Four states – Arizona, Indiana, Kentucky, and Pennsylvania – have formally submitted waiver requests to the HHS that would require work as an eligibility condition. To date, none has been approved. Arkansas also recently announced that it would seek changes to its waiver, including a work requirement.

Imposing work requirements would hurt access to Medicaid for patients who need health assistance, but who cannot work, Dr. Forman said. Under the ACA, 31 states and the District of Columbia have expanded their Medicaid coverage to people previously uncovered. Dr. Forman stresses that the bulk of Medicaid funding is spent on elderly, disabled, and mentally ill patients.

5. Withhold cost sharing reduction payments

For months, President Trump has threatened to stop making cost saving reduction (CSR) payments to insurers in the marketplace, a move that analysts say would raise premiums and cause insurers to exit the marketplaces. Most recently, the President on July 29 tweeted, “If a new HealthCare Bill is not approved quickly, BAILOUTS for Insurance Companies and BAILOUTS for Members of Congress will end very soon!”

Under the ACA, the federal government provides CSR payments to insurers to offset the costs for providing discount plans to patients who earn up to 200% of the federal poverty level. Plans on the individual exchanges are required to cover a package of essential benefits with pricing limitations to ensure that out-of-pocket costs are low enough for poorer patients. Because insurers lose money on these plans, the ACA provides about $7 billion to insurers through CSR payments.

Republican members of the House of Representatives sued the HHS over the CSR payments under the Obama administration, claiming the funding was illegal because it was never appropriated by Congress. A court ruled in favor of the House in 2016, but an appeal filed by the Obama administration allowed the CSR payments to continue.

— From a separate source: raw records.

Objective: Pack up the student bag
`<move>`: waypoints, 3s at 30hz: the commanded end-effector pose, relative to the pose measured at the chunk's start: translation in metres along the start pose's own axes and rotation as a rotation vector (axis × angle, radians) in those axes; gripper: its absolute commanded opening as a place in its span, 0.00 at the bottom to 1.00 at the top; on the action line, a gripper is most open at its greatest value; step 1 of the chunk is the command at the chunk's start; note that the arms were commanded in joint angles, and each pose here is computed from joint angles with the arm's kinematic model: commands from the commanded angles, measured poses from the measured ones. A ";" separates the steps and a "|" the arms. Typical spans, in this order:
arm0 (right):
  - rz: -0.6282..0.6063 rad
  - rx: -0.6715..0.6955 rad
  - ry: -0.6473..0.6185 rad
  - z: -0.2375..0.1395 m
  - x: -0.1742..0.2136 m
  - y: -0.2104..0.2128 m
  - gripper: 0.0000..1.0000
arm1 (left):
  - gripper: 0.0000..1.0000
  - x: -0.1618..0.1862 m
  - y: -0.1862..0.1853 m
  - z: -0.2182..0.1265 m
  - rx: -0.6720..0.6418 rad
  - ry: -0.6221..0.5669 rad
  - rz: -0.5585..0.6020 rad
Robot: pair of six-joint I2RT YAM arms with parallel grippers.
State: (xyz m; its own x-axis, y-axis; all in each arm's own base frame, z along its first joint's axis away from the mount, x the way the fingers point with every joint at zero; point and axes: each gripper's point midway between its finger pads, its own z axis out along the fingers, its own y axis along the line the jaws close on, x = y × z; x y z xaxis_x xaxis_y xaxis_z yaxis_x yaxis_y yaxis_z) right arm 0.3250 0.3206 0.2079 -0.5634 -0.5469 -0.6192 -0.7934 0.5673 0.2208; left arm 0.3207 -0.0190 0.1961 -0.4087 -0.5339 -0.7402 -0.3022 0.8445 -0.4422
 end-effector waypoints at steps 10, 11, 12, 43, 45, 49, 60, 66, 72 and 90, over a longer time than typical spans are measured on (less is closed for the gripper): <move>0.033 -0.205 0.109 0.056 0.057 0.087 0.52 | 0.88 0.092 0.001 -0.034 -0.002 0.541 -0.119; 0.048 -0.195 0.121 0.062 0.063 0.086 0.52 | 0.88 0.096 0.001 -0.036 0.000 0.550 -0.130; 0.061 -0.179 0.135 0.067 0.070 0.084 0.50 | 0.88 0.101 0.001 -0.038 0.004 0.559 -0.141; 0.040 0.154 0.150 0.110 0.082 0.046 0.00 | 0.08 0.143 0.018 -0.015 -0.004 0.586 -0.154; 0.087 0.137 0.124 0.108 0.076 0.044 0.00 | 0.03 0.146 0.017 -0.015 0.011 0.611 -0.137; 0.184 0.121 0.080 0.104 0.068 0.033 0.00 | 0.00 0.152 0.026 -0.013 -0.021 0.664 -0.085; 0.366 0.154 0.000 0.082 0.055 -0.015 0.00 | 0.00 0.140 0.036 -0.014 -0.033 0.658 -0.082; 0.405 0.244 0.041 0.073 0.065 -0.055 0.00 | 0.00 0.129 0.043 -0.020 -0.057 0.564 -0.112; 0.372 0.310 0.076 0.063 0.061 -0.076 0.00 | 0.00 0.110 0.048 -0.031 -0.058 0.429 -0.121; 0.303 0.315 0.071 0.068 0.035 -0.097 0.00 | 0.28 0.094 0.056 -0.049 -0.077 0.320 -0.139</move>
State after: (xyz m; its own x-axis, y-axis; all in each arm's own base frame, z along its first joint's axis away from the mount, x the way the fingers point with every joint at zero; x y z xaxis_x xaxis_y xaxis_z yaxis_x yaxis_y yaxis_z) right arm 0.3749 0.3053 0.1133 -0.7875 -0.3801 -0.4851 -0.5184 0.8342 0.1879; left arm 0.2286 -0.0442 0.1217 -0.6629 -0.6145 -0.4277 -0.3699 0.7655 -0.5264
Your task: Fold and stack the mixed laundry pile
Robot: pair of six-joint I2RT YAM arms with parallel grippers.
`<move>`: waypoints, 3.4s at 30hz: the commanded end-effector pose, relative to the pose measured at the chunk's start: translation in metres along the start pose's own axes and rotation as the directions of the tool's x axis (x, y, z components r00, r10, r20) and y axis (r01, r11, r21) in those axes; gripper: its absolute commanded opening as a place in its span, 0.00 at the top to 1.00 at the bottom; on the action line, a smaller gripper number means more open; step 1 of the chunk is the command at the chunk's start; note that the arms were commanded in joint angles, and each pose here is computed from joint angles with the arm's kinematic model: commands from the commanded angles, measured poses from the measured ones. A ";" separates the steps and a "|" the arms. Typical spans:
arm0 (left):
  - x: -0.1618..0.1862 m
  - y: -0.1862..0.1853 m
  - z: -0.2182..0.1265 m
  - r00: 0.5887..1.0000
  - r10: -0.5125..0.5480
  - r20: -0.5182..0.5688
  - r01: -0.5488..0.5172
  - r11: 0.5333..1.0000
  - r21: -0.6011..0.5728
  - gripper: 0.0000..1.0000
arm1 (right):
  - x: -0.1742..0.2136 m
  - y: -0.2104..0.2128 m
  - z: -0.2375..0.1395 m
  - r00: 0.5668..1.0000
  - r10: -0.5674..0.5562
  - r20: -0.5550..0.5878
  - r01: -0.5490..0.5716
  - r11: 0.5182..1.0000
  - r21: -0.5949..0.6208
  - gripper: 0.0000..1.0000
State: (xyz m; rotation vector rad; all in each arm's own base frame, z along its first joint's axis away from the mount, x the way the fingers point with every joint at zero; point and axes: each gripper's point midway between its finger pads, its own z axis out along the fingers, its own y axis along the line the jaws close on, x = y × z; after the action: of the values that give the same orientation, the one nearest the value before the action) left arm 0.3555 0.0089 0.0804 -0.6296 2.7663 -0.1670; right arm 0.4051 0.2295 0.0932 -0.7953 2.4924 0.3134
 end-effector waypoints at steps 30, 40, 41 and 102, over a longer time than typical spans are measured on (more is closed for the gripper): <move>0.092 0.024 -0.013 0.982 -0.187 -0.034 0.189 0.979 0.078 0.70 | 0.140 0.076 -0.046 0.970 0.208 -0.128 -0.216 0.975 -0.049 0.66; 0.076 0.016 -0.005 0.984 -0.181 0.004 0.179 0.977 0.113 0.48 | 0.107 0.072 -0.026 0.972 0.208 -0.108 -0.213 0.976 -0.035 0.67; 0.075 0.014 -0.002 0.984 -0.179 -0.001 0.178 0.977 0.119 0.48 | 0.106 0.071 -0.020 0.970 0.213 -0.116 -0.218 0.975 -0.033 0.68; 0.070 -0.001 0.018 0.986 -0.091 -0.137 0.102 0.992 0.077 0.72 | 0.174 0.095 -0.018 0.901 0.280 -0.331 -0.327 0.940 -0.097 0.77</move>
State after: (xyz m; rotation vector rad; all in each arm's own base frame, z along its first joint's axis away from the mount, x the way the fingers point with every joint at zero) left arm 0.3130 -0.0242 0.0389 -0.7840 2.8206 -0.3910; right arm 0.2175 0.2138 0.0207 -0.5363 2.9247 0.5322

President Trump has not indicated whether he plans to drop the appeal or carry on the case. But if he fails to continue the suit, the move would immediately end the CSR payments.

“If the funding for the CSR benefits goes away, premiums will go up, taxpayer dollars will go up, and choices will go down,” Ms. Grow of AHIP said in an interview. “The benefits as we understand them are still required to be offered on the exchanges. In order to cover those benefits, the premiums for everybody in the individual market will have to go up, and they will go up by about 20%.”

While the federal government would save money by ending the CSR payments, it would face increased costs for tax credits that subsidize premiums for marketplace enrollees with incomes that are 100% to 400% of the poverty level, according to an analysis by the Kaiser Family Foundation.

Following President Trump’s most recent threat to stop the CSR payments, AHIP issued a joint statement with the American Academy of Family Physicians, the American Medical Association, and several others underscoring the importance of the payments.

“Cost-sharing reductions are used to help those who need it most – low- and moderate-income consumers,” the associations said in the Aug. 2 statement. “Without these funds, consumers’ access to care is jeopardized, their premiums will increase dramatically, and they will be left with even fewer coverage options ... As medical professionals, insurers providing health care services and coverage to hundreds of millions of Americans, and business leaders concerned with maintaining a stable health insurance marketplace for consumers, we believe it is imperative that the administration fund the cost-sharing reduction program.”